▶ [About this task] All of the data below is to be output without alteration.

▶ [Supplied information]
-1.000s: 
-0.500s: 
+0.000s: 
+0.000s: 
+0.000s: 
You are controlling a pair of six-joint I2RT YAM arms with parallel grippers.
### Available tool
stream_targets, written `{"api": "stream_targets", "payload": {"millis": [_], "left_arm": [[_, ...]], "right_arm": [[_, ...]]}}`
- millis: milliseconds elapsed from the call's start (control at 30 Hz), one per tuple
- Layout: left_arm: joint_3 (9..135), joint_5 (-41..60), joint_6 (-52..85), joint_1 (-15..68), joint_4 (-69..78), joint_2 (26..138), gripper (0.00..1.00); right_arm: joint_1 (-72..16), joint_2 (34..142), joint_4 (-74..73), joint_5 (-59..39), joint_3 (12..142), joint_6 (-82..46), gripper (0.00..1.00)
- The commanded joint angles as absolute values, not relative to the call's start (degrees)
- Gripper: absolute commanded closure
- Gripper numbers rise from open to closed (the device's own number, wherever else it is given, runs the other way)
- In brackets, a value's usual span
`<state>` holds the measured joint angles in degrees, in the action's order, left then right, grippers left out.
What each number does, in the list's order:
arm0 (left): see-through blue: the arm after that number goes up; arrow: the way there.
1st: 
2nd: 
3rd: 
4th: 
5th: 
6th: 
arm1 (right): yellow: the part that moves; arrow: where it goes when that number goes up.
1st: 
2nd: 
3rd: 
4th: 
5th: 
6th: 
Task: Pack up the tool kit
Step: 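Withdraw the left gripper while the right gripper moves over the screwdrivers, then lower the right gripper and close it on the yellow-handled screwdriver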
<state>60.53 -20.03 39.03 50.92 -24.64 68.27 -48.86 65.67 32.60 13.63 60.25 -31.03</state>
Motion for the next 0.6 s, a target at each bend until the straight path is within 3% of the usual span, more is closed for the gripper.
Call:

▶ [Your solution]
-1.000s: 
-0.500s: 
+0.000s: 
+0.000s: 
+0.000s: 
You are controlling a pair of six-joint I2RT YAM arms with parallel grippers.
### Available tool
stream_targets, written `{"api": "stream_targets", "payload": {"millis": [_], "left_arm": [[_, ...]], "right_arm": [[_, ...]]}}`
- millis: milliseconds elapsed from the call's start (control at 30 Hz), one per tuple
- Layout: left_arm: joint_3 (9..135), joint_5 (-41..60), joint_6 (-52..85), joint_1 (-15..68), joint_4 (-69..78), joint_2 (26..138), gripper (0.00..1.00); right_arm: joint_1 (-72..16), joint_2 (34..142), joint_4 (-74..73), joint_5 (-59..39), joint_3 (12..142), joint_6 (-82..46), gripper (0.00..1.00)
- The commanded joint angles as absolute values, not relative to the call's start (degrees)
- Gripper: absolute commanded closure
- Gripper numbers rise from open to closed (the device's own number, wherever else it is given, runs the other way)
- In brackets, a value's usual span
`<state>` holds the measured joint angles in degrees, in the action's order, left then right, grippers left out.
What each number does, in the list's order:
arm0 (left): see-through blue: the arm after that number goes up; arrow: the way there.
1st: 
2nd: 
3rd: 
4th: 
5th: 
6th: 
arm1 (right): yellow: the part that moves; arrow: where it goes when that number goes up.
1st: 
2nd: 
3rd: 
4th: 
5th: 
6th: 
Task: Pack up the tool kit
Step: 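Withdraw the left gripper while the right gripper moves over the screwdrivers, then lower the right gripper and close it on the yellow-handled screwdriver
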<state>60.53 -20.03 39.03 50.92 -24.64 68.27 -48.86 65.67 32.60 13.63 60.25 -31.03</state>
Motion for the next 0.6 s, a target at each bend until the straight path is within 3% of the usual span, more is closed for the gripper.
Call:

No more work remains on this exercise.